### Prompt
Reproduce the data exactly as given, except for any images.

=======

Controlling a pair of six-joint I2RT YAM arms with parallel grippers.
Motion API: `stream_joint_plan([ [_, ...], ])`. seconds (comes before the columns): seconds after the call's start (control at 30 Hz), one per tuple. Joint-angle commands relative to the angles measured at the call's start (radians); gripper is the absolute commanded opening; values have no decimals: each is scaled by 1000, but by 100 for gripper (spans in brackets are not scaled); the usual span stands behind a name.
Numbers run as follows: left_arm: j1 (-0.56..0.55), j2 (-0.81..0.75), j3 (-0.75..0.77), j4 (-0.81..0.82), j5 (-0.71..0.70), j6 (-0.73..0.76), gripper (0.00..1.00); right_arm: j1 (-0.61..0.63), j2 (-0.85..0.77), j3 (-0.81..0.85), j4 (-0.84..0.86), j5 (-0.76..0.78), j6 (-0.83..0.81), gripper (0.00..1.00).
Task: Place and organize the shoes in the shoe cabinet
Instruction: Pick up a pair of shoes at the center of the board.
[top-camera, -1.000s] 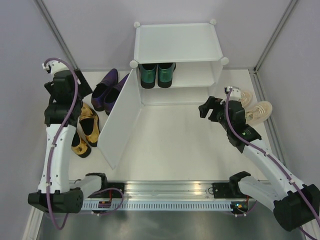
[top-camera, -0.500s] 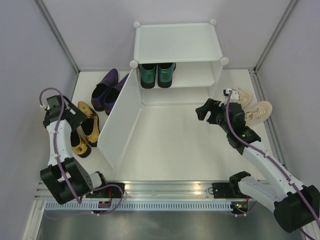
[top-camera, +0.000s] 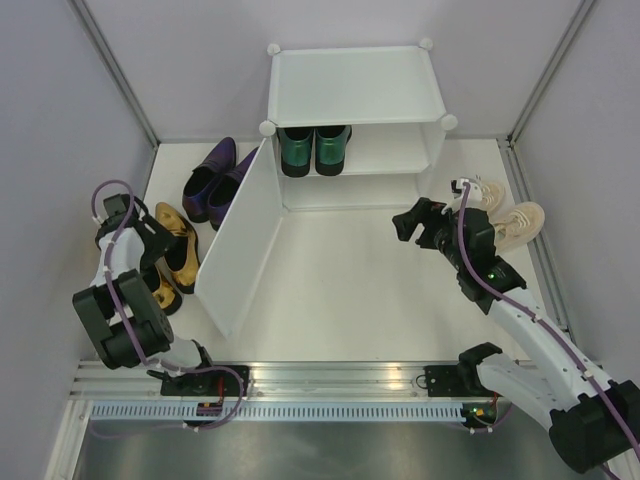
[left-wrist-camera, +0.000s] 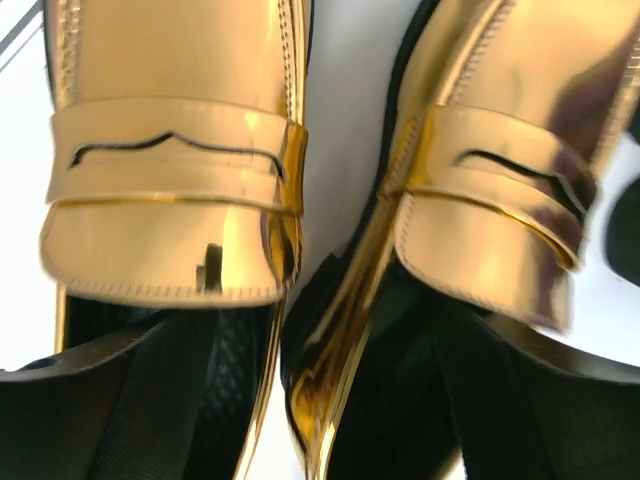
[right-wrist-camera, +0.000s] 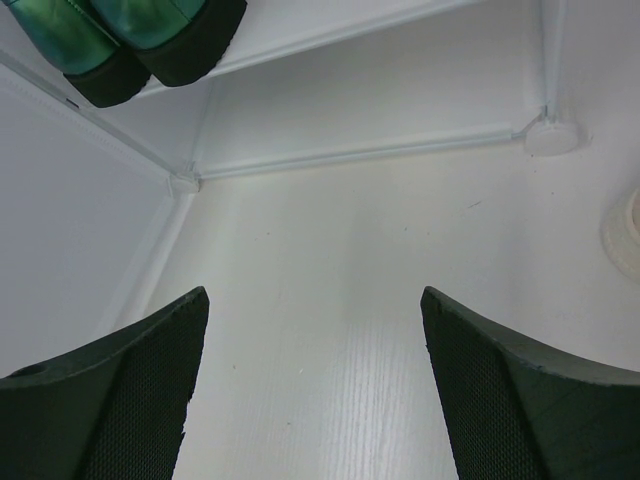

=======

### Your solution
Controlling a pair of six-joint I2RT YAM arms with parallel grippers.
Motion API: `stream_joint_plan([ [_, ...], ])`. seconds (comes before the columns): seconds after the call's start (control at 30 Hz), one per tuple. Joint-angle commands relative to the angles measured at the call's start (radians); gripper is the absolute commanded opening; values have no decimals: each is scaled by 1000, but by 100 for gripper (spans in brackets are not scaled); the usual span stands behind a name.
Numbers run as follows: left_arm: j1 (-0.56..0.55), j2 (-0.81..0.75), j3 (-0.75..0.77), j4 (-0.81..0.82), j5 (-0.71..0.70), j6 (-0.73..0.76), gripper (0.00..1.00); right_arm: j1 (-0.61..0.63), j2 (-0.85..0.77), j3 (-0.81..0.85), j4 (-0.84..0.86), j5 (-0.76..0.78), j6 (-0.83..0.81), gripper (0.00..1.00).
Task: Place and organize the shoes in the shoe cabinet
Instruction: Pick up a pair of shoes at the center of the board.
[top-camera, -1.000s] 
[top-camera, -0.500s] 
[top-camera, +0.000s] 
[left-wrist-camera, +0.000s] 
[right-wrist-camera, +0.000s] 

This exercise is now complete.